__Work order__
Your answer is the lines below, exactly, from the one that contains "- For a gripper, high" through the one that contains "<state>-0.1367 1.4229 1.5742", both included.
+++ Supplied data
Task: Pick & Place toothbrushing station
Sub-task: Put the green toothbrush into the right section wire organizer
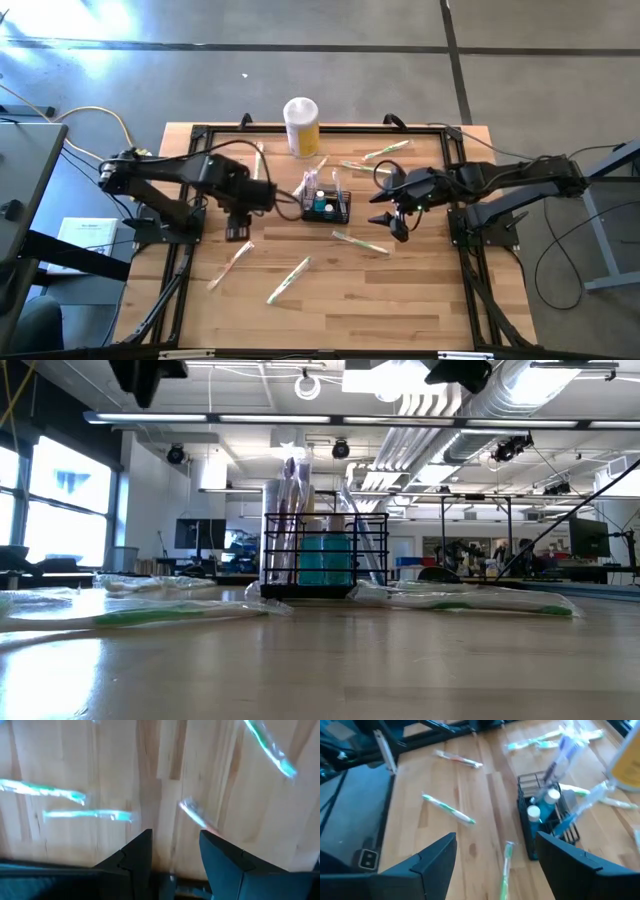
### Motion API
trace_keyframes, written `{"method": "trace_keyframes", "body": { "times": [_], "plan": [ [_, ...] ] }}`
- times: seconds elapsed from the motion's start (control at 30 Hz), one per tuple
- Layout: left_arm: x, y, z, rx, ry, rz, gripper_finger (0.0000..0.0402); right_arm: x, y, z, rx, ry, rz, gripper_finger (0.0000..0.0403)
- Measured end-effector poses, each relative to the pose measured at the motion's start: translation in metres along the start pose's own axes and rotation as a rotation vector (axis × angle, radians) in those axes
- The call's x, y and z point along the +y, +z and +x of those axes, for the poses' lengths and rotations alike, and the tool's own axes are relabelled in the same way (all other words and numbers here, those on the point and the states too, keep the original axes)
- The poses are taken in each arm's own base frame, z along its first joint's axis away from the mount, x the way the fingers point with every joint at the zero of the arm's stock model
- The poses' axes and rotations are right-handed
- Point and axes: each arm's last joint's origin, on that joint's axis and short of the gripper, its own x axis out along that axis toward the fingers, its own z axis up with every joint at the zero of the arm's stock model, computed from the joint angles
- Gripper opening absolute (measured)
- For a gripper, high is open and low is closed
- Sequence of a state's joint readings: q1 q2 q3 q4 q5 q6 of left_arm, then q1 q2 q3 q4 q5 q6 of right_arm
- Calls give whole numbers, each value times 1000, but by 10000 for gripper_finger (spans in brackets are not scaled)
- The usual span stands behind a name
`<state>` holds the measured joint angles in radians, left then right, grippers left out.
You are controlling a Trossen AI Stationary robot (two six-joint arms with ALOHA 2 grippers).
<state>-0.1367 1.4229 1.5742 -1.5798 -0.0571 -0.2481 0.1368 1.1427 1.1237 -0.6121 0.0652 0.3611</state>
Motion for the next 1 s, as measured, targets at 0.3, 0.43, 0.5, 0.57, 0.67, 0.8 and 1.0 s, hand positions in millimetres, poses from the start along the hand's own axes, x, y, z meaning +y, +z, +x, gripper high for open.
{"method": "trace_keyframes", "body": {
  "times": [0.3,0.43,0.5,0.57,0.67,0.8,1.0],
  "plan": [
    [-5,-45,-6,-65,-40,-142,157,-6,-17,12,50,-48,58,260],
    [-1,-62,8,-120,-77,-297,157,-7,-19,14,56,-48,59,260],
    [1,-67,20,-135,-95,-375,157,-6,-18,14,47,-43,58,260],
    [1,-71,31,-159,-126,-446,157,-6,-18,14,41,-41,58,260],
    [-3,-70,53,-150,-198,-527,157,-6,-17,14,33,-37,58,260],
    [-11,-69,79,-79,-299,-529,157,-5,-16,14,36,-4,51,260],
    [-24,-74,105,15,-335,-504,157,-3,-15,14,39,51,60,260]
  ]
}}
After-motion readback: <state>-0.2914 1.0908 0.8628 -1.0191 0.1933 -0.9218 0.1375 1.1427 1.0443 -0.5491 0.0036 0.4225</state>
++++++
__Result__
- For a gripper, high is open and low is closed
- Sequence of a state's joint readings: q1 q2 q3 q4 q5 q6 of left_arm, then q1 q2 q3 q4 q5 q6 of right_arm
- Calls give whole numbers, each value times 1000, but by 10000 for gripper_finger (spans in brackets are not scaled)
- The usual span stands behind a name
`<state>` holds the measured joint angles in radians, left then right, grippers left out.
You are controlling a Trossen AI Stationary robot (two six-joint arms with ALOHA 2 grippers).
<state>-0.1367 1.4229 1.5742 -1.5798 -0.0571 -0.2481 0.1368 1.1427 1.1237 -0.6121 0.0652 0.3611</state>

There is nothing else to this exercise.